站在病房外大喘氣的陸唯,稍微用袖子擦了擦自己的臉,還把沾血的外套脫下來了。
他把衣服扔到一邊,猶豫著要不要先去洗把臉。
緊接著他就聽到病房裡麵傳出一個女人說話的聲音,出於好奇,他把耳朵貼在門上聽。
裡麵是陸琳在講話,“是我不好,我太大意了。笙笙他一出生就患有罕見的心臟病,直到現在也冇有完全治癒的方法。他不能受到刺激,不能焦慮和抑鬱,不能有太大的壓力,他的生活環境必須是安全的,溫和的。”
“堯堯回來了,笙笙很開心。笙笙的身邊還有你們這些好朋友和伴侶,他每一天都過得很快樂,毫無壓力,他的心臟病怎麼會突然發作呢?一定是這次的綁架事件刺激到他了,可憐的孩子,他肯定很害怕,很迷茫。”

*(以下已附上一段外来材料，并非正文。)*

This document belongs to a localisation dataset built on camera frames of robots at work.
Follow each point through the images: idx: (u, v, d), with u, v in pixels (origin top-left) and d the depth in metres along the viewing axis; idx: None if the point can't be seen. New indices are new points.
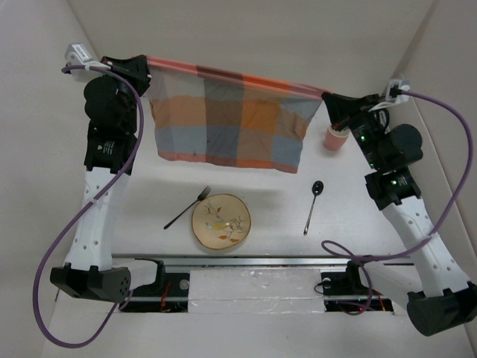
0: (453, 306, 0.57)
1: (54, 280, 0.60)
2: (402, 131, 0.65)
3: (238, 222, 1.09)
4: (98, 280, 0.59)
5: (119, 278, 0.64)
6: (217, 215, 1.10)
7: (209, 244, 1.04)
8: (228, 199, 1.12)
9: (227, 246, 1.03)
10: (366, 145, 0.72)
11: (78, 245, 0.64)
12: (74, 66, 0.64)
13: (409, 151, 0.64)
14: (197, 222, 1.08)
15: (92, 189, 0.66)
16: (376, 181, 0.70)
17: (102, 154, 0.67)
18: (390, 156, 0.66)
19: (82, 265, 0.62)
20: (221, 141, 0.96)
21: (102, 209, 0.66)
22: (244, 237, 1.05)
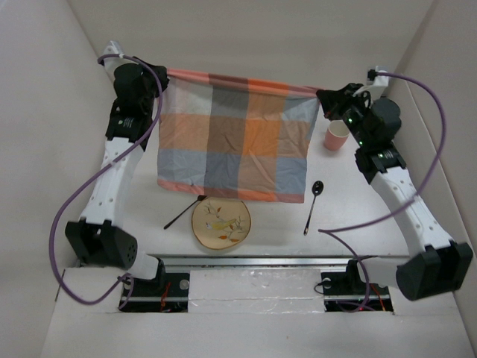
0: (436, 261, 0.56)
1: (67, 233, 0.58)
2: (380, 103, 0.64)
3: (238, 222, 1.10)
4: (111, 233, 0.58)
5: (128, 240, 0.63)
6: (217, 214, 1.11)
7: (209, 244, 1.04)
8: (228, 200, 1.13)
9: (228, 246, 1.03)
10: (354, 126, 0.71)
11: (95, 202, 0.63)
12: (111, 55, 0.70)
13: (387, 119, 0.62)
14: (198, 222, 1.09)
15: (111, 155, 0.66)
16: (362, 156, 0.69)
17: (123, 127, 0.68)
18: (373, 127, 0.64)
19: (97, 218, 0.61)
20: (220, 168, 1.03)
21: (118, 174, 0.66)
22: (244, 236, 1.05)
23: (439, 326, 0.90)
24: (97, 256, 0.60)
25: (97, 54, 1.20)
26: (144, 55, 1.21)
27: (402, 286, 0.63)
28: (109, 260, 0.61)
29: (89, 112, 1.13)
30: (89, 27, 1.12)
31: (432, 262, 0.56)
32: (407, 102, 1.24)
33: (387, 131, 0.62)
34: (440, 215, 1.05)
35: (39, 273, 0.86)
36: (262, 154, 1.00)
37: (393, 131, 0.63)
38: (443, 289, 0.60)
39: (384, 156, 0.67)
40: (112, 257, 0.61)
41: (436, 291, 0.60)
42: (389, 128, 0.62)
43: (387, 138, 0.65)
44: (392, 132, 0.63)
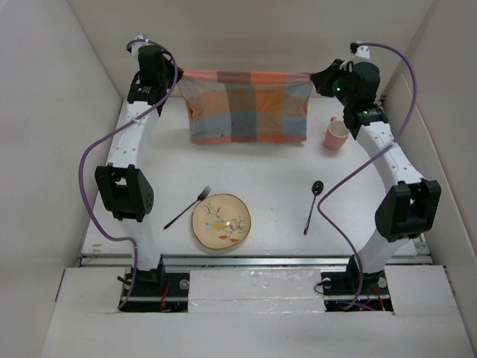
0: (406, 193, 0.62)
1: (96, 176, 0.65)
2: (361, 65, 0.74)
3: (238, 222, 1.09)
4: (135, 176, 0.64)
5: (147, 187, 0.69)
6: (217, 214, 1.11)
7: (209, 244, 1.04)
8: (228, 200, 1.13)
9: (228, 247, 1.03)
10: (342, 94, 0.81)
11: (119, 151, 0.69)
12: (137, 40, 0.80)
13: (367, 74, 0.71)
14: (197, 222, 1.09)
15: (133, 115, 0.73)
16: (348, 115, 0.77)
17: (141, 92, 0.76)
18: (355, 86, 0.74)
19: (122, 163, 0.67)
20: (243, 121, 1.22)
21: (140, 127, 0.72)
22: (244, 236, 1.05)
23: (440, 325, 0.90)
24: (121, 199, 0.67)
25: (97, 54, 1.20)
26: None
27: (380, 227, 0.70)
28: (130, 203, 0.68)
29: (89, 112, 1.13)
30: (89, 27, 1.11)
31: (402, 195, 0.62)
32: (407, 102, 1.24)
33: (368, 85, 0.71)
34: (439, 214, 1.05)
35: (39, 273, 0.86)
36: (273, 110, 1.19)
37: (373, 86, 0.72)
38: (414, 225, 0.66)
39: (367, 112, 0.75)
40: (133, 200, 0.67)
41: (408, 227, 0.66)
42: (369, 82, 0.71)
43: (368, 94, 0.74)
44: (372, 86, 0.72)
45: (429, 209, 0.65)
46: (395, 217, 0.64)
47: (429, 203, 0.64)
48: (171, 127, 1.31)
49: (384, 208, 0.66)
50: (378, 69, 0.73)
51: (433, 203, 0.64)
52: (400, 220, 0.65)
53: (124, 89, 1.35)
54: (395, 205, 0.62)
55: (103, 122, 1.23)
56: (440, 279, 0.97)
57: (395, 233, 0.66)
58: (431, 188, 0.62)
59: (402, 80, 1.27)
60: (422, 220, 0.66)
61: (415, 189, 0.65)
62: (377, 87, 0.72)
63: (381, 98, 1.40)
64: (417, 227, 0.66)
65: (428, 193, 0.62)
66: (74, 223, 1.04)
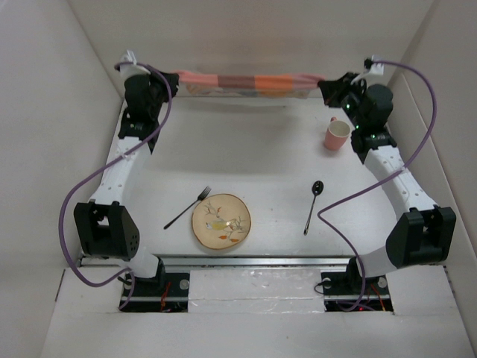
0: (419, 221, 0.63)
1: (76, 214, 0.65)
2: (375, 89, 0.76)
3: (238, 222, 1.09)
4: (117, 212, 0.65)
5: (130, 230, 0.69)
6: (217, 214, 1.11)
7: (209, 244, 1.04)
8: (228, 200, 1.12)
9: (227, 247, 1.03)
10: (351, 112, 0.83)
11: (103, 186, 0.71)
12: (125, 62, 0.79)
13: (380, 101, 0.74)
14: (197, 222, 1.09)
15: (121, 151, 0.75)
16: (356, 138, 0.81)
17: (134, 129, 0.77)
18: (367, 111, 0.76)
19: (105, 201, 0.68)
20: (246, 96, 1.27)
21: (129, 163, 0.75)
22: (244, 236, 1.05)
23: (439, 326, 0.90)
24: (98, 242, 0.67)
25: (97, 54, 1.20)
26: (143, 55, 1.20)
27: (390, 256, 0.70)
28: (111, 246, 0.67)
29: (89, 113, 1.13)
30: (89, 27, 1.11)
31: (415, 224, 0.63)
32: (407, 102, 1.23)
33: (379, 112, 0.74)
34: None
35: (39, 273, 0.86)
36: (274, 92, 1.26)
37: (384, 112, 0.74)
38: (429, 254, 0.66)
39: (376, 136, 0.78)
40: (115, 242, 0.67)
41: (422, 256, 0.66)
42: (381, 110, 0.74)
43: (378, 119, 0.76)
44: (383, 112, 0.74)
45: (443, 238, 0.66)
46: (408, 246, 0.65)
47: (443, 230, 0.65)
48: (172, 127, 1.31)
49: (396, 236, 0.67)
50: (390, 95, 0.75)
51: (447, 233, 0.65)
52: (414, 249, 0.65)
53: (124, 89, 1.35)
54: (409, 234, 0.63)
55: (103, 122, 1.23)
56: (439, 280, 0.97)
57: (408, 262, 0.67)
58: (446, 215, 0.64)
59: (402, 80, 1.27)
60: (438, 248, 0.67)
61: (428, 215, 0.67)
62: (389, 113, 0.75)
63: None
64: (432, 256, 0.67)
65: (443, 220, 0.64)
66: (74, 223, 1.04)
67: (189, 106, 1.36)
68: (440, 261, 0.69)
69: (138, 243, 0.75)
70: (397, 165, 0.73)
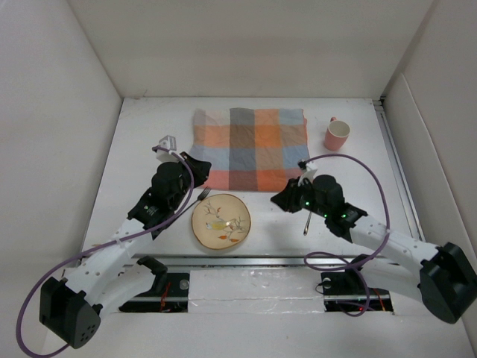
0: (437, 272, 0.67)
1: (46, 286, 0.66)
2: (318, 180, 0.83)
3: (238, 222, 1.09)
4: (77, 305, 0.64)
5: (93, 318, 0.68)
6: (217, 214, 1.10)
7: (209, 244, 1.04)
8: (228, 200, 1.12)
9: (227, 246, 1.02)
10: (312, 205, 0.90)
11: (84, 268, 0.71)
12: (162, 147, 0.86)
13: (329, 188, 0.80)
14: (197, 222, 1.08)
15: (121, 233, 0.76)
16: (332, 225, 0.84)
17: (146, 213, 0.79)
18: (324, 200, 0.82)
19: (76, 284, 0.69)
20: (244, 152, 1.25)
21: (119, 252, 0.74)
22: (244, 236, 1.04)
23: (439, 325, 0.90)
24: (51, 324, 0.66)
25: (97, 54, 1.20)
26: (143, 55, 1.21)
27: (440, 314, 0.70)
28: (62, 330, 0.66)
29: (89, 114, 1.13)
30: (89, 27, 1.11)
31: (435, 274, 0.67)
32: (407, 102, 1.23)
33: (334, 195, 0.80)
34: (439, 214, 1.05)
35: (38, 274, 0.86)
36: (273, 147, 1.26)
37: (338, 193, 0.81)
38: (467, 295, 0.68)
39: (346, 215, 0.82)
40: (65, 328, 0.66)
41: (463, 299, 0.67)
42: (334, 192, 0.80)
43: (338, 200, 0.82)
44: (339, 193, 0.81)
45: (468, 273, 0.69)
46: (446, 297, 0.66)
47: (460, 264, 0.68)
48: (172, 127, 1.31)
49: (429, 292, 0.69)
50: (332, 178, 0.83)
51: (466, 267, 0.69)
52: (453, 297, 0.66)
53: (124, 90, 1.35)
54: (439, 286, 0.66)
55: (103, 123, 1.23)
56: None
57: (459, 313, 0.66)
58: (452, 253, 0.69)
59: (402, 80, 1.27)
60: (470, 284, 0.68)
61: (438, 258, 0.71)
62: (340, 192, 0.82)
63: (381, 98, 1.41)
64: (472, 294, 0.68)
65: (453, 257, 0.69)
66: (74, 224, 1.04)
67: (190, 106, 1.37)
68: None
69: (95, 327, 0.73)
70: (377, 226, 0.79)
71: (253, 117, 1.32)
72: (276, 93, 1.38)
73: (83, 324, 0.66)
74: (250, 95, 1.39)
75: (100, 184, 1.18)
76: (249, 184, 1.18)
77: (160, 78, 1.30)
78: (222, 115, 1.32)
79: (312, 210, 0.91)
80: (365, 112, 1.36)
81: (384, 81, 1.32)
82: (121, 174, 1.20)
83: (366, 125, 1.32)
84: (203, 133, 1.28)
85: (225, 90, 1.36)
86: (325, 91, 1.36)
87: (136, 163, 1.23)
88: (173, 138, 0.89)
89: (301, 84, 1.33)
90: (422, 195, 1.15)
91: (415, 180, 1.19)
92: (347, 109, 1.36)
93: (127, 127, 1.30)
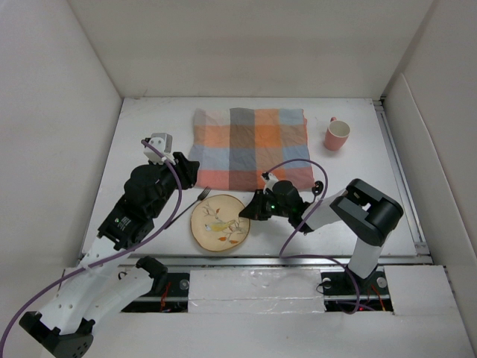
0: (343, 199, 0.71)
1: (21, 321, 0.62)
2: (276, 186, 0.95)
3: (238, 223, 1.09)
4: (52, 346, 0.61)
5: (81, 339, 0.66)
6: (216, 215, 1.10)
7: (209, 245, 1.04)
8: (227, 201, 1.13)
9: (227, 248, 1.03)
10: (277, 208, 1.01)
11: (56, 300, 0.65)
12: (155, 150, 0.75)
13: (286, 191, 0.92)
14: (197, 224, 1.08)
15: (92, 256, 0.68)
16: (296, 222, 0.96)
17: (117, 227, 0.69)
18: (284, 203, 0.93)
19: (49, 320, 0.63)
20: (243, 152, 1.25)
21: (90, 279, 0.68)
22: (243, 238, 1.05)
23: (439, 325, 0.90)
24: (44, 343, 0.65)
25: (97, 54, 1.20)
26: (144, 55, 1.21)
27: (373, 243, 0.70)
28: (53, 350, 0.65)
29: (89, 114, 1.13)
30: (89, 27, 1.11)
31: (341, 201, 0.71)
32: (407, 102, 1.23)
33: (290, 197, 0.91)
34: (439, 214, 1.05)
35: (39, 274, 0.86)
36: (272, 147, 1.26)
37: (294, 194, 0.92)
38: (386, 214, 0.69)
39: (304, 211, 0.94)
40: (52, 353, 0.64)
41: (382, 216, 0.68)
42: (290, 194, 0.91)
43: (296, 201, 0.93)
44: (294, 194, 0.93)
45: (376, 194, 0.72)
46: (359, 216, 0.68)
47: (369, 191, 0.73)
48: (172, 127, 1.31)
49: (350, 224, 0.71)
50: (288, 182, 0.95)
51: (372, 190, 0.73)
52: (370, 215, 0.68)
53: (124, 90, 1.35)
54: (347, 208, 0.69)
55: (103, 123, 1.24)
56: (439, 279, 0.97)
57: (380, 227, 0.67)
58: (356, 184, 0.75)
59: (402, 80, 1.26)
60: (387, 204, 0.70)
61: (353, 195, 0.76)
62: (297, 192, 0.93)
63: (381, 98, 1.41)
64: (390, 212, 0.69)
65: (355, 186, 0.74)
66: (74, 224, 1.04)
67: (190, 106, 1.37)
68: (402, 213, 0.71)
69: (91, 341, 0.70)
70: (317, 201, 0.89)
71: (253, 117, 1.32)
72: (276, 93, 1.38)
73: (70, 348, 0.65)
74: (250, 95, 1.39)
75: (100, 183, 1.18)
76: (249, 185, 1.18)
77: (160, 78, 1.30)
78: (222, 115, 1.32)
79: (278, 212, 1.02)
80: (365, 112, 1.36)
81: (385, 81, 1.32)
82: (121, 174, 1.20)
83: (366, 125, 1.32)
84: (203, 133, 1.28)
85: (225, 89, 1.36)
86: (325, 91, 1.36)
87: (136, 162, 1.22)
88: (168, 139, 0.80)
89: (301, 84, 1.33)
90: (421, 195, 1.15)
91: (415, 180, 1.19)
92: (346, 109, 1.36)
93: (127, 127, 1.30)
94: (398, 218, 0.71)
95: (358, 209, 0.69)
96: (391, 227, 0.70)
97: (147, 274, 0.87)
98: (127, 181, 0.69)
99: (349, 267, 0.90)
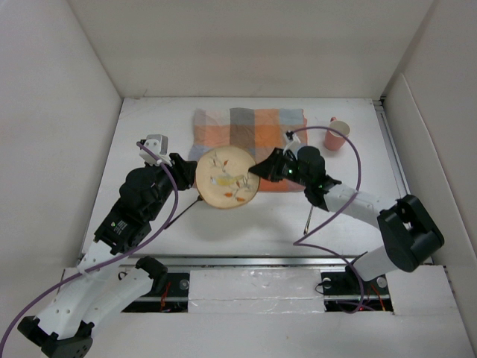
0: (393, 219, 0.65)
1: (20, 326, 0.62)
2: (302, 151, 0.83)
3: (246, 180, 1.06)
4: (51, 350, 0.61)
5: (80, 343, 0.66)
6: (223, 168, 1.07)
7: (215, 201, 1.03)
8: (235, 154, 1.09)
9: (232, 204, 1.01)
10: (295, 175, 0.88)
11: (54, 306, 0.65)
12: (150, 152, 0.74)
13: (314, 160, 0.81)
14: (203, 177, 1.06)
15: (89, 261, 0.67)
16: (311, 194, 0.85)
17: (113, 231, 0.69)
18: (305, 170, 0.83)
19: (48, 326, 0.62)
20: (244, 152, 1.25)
21: (87, 283, 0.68)
22: (250, 197, 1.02)
23: (439, 325, 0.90)
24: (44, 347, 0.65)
25: (97, 54, 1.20)
26: (143, 55, 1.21)
27: (404, 266, 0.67)
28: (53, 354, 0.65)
29: (89, 114, 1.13)
30: (89, 27, 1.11)
31: (391, 221, 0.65)
32: (407, 102, 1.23)
33: (315, 168, 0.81)
34: (439, 214, 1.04)
35: (39, 274, 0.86)
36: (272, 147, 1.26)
37: (321, 165, 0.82)
38: (429, 243, 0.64)
39: (323, 186, 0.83)
40: None
41: (425, 246, 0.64)
42: (316, 165, 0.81)
43: (320, 172, 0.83)
44: (320, 163, 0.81)
45: (427, 221, 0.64)
46: (400, 242, 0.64)
47: (421, 213, 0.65)
48: (172, 127, 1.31)
49: (387, 240, 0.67)
50: (317, 150, 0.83)
51: (424, 215, 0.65)
52: (411, 242, 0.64)
53: (124, 90, 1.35)
54: (391, 230, 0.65)
55: (103, 123, 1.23)
56: (439, 279, 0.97)
57: (419, 258, 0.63)
58: (411, 203, 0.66)
59: (402, 79, 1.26)
60: (430, 234, 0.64)
61: (399, 209, 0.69)
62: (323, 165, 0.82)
63: (381, 98, 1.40)
64: (430, 244, 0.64)
65: (409, 205, 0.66)
66: (74, 224, 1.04)
67: (190, 106, 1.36)
68: (440, 245, 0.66)
69: (91, 344, 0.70)
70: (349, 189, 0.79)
71: (253, 117, 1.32)
72: (276, 93, 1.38)
73: (69, 352, 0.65)
74: (250, 95, 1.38)
75: (100, 184, 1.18)
76: None
77: (160, 78, 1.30)
78: (222, 115, 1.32)
79: (294, 180, 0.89)
80: (365, 112, 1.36)
81: (384, 81, 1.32)
82: (121, 174, 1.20)
83: (366, 125, 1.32)
84: (203, 133, 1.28)
85: (225, 89, 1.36)
86: (325, 91, 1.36)
87: (136, 162, 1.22)
88: (165, 140, 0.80)
89: (301, 84, 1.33)
90: (422, 195, 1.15)
91: (415, 179, 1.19)
92: (346, 108, 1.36)
93: (127, 127, 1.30)
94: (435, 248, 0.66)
95: (403, 234, 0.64)
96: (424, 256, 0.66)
97: (147, 275, 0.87)
98: (122, 185, 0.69)
99: (354, 266, 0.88)
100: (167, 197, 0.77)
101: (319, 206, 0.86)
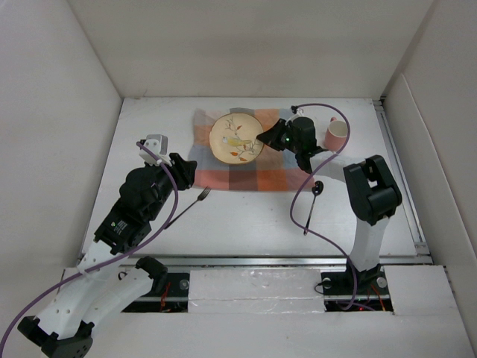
0: (357, 170, 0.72)
1: (20, 326, 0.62)
2: (297, 121, 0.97)
3: (252, 145, 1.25)
4: (51, 350, 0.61)
5: (80, 343, 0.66)
6: (235, 132, 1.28)
7: (221, 155, 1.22)
8: (249, 121, 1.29)
9: (235, 162, 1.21)
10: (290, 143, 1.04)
11: (54, 306, 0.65)
12: (150, 151, 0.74)
13: (305, 127, 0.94)
14: (218, 134, 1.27)
15: (89, 261, 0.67)
16: (300, 159, 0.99)
17: (113, 231, 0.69)
18: (298, 136, 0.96)
19: (48, 325, 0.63)
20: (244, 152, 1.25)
21: (87, 283, 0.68)
22: (252, 159, 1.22)
23: (439, 325, 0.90)
24: None
25: (97, 54, 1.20)
26: (143, 55, 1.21)
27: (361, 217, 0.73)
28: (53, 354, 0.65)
29: (89, 113, 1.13)
30: (88, 27, 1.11)
31: (354, 171, 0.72)
32: (407, 102, 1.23)
33: (305, 134, 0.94)
34: (439, 214, 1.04)
35: (39, 274, 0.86)
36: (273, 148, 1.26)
37: (311, 134, 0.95)
38: (386, 198, 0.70)
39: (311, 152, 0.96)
40: None
41: (381, 199, 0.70)
42: (306, 133, 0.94)
43: (310, 140, 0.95)
44: (311, 133, 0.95)
45: (388, 178, 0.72)
46: (361, 190, 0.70)
47: (384, 171, 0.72)
48: (172, 127, 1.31)
49: (352, 192, 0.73)
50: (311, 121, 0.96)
51: (387, 172, 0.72)
52: (371, 192, 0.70)
53: (124, 89, 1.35)
54: (355, 179, 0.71)
55: (103, 122, 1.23)
56: (439, 279, 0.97)
57: (374, 207, 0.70)
58: (378, 160, 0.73)
59: (402, 79, 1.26)
60: (390, 189, 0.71)
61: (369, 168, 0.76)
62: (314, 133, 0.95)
63: (381, 98, 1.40)
64: (388, 198, 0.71)
65: (375, 162, 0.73)
66: (74, 223, 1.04)
67: (189, 106, 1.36)
68: (399, 204, 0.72)
69: (91, 344, 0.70)
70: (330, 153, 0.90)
71: (253, 117, 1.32)
72: (276, 93, 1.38)
73: (70, 351, 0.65)
74: (250, 95, 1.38)
75: (100, 183, 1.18)
76: (248, 186, 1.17)
77: (160, 77, 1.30)
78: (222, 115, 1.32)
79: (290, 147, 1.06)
80: (365, 112, 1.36)
81: (384, 81, 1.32)
82: (121, 174, 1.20)
83: (366, 125, 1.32)
84: (203, 133, 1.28)
85: (225, 89, 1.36)
86: (325, 91, 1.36)
87: (136, 162, 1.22)
88: (164, 140, 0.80)
89: (301, 84, 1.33)
90: (421, 195, 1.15)
91: (415, 179, 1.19)
92: (346, 108, 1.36)
93: (127, 127, 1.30)
94: (393, 206, 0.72)
95: (364, 184, 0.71)
96: (383, 212, 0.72)
97: (147, 275, 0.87)
98: (122, 185, 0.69)
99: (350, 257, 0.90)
100: (167, 196, 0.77)
101: (306, 170, 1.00)

聽完陸琳的說明,全場除了頭腦簡單的陸堯,其他人都紛紛低下了頭,不敢多言。
回顧與陸笙的初次見麵,一直到現在為止發生的所有事情,何時景、何煜舟、成衍,還有門外偷聽的陸唯,四個人陷入了沉思。
經過深刻的反省,他們都有了論斷。
陸笙的這次發病也許並不“突然”,他不是因為這三天的遭遇,誘發了心臟病。
應該從兩年多前他們五個人產生羈絆開始,陸笙純淨的世界就逐漸混亂了。
是他們每一個人的逼迫,欺壓,情敵爭鬥,各種威脅糾纏,每一個違背陸笙意願的親吻和擁抱,給陸笙帶去了困擾和持久的身心折磨。
他們在無形中施壓,讓陸笙在一天天的無奈和應承中,強顏歡笑,鬱鬱寡歡。
這纔是導致陸笙二次發病,差點害死他的真正原因。
這一點他們都心知肚明。
明晰了前因後果以後,另外三人對何時景的憤怒就冇那麼狂躁了。
不可否認,他們每一個人都是凶手。
要想陸笙平安順遂地度過餘生,他的心臟可以正常運轉,正常呼吸,他們就要同時收回,掐在陸笙脖子上的那隻手。
這天以後,陸笙持續昏迷了兩週。
陸琳日夜不休地陪著熬了好幾天,愁紅了眼睛,身體也有點受不住了,在陸堯的堅持下,他和媽媽一起回了家。
醫院這邊,就由深愛著陸笙的四個男人輪流守著。